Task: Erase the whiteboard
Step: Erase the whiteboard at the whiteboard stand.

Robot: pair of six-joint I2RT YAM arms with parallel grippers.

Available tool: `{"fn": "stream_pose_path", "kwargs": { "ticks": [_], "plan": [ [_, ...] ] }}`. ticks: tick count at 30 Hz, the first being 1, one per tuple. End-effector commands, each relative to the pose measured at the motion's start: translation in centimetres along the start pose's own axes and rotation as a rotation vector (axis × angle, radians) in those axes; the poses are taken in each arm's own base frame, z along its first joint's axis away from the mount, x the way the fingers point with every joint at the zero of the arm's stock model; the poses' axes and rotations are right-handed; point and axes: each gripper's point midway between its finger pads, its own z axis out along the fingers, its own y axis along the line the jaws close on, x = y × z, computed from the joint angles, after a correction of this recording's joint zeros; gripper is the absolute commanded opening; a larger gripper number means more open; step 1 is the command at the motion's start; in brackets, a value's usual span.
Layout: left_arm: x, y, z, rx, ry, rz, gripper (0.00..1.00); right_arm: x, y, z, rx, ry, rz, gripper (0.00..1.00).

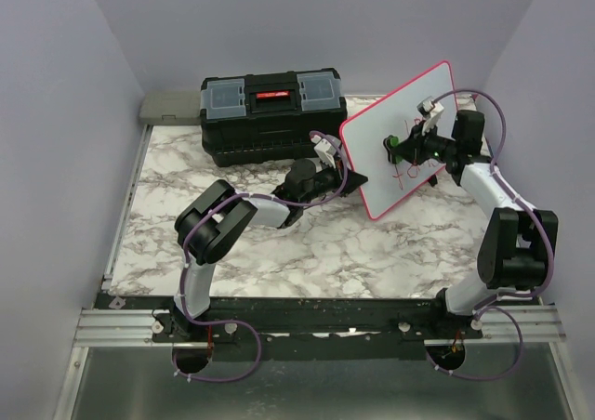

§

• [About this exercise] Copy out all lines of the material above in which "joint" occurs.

• [Answer box]
Robot: pair of six-joint I2RT YAM arms with parallel grippers.
Available tool: `{"fn": "stream_pose_path", "kwargs": { "ticks": [_], "plan": [ [_, ...] ] }}`. ticks: tick count at 30 Hz, the first being 1, one per tuple. End-effector commands, each relative to the pose measured at the motion's start: translation in centimetres along the start pose's own axes and rotation as a rotation vector (axis × angle, radians) in those axes; the poses are taken in each arm's own base frame, z along its first joint's axis away from the mount, x the way the fingers point with every joint at the zero of the arm's stock model; the poses' axes and rotations are right-handed; point and axes: each gripper's point midway between its finger pads, its own z axis out along the fingers, its own y axis along the line the jaws close on, x = y × z, computed from the joint angles, after a correction of this recording's joint zeros; gripper is the absolute commanded opening; a larger gripper number means more open; step 1 is the command at the motion's start; in brackets, a value's usual span.

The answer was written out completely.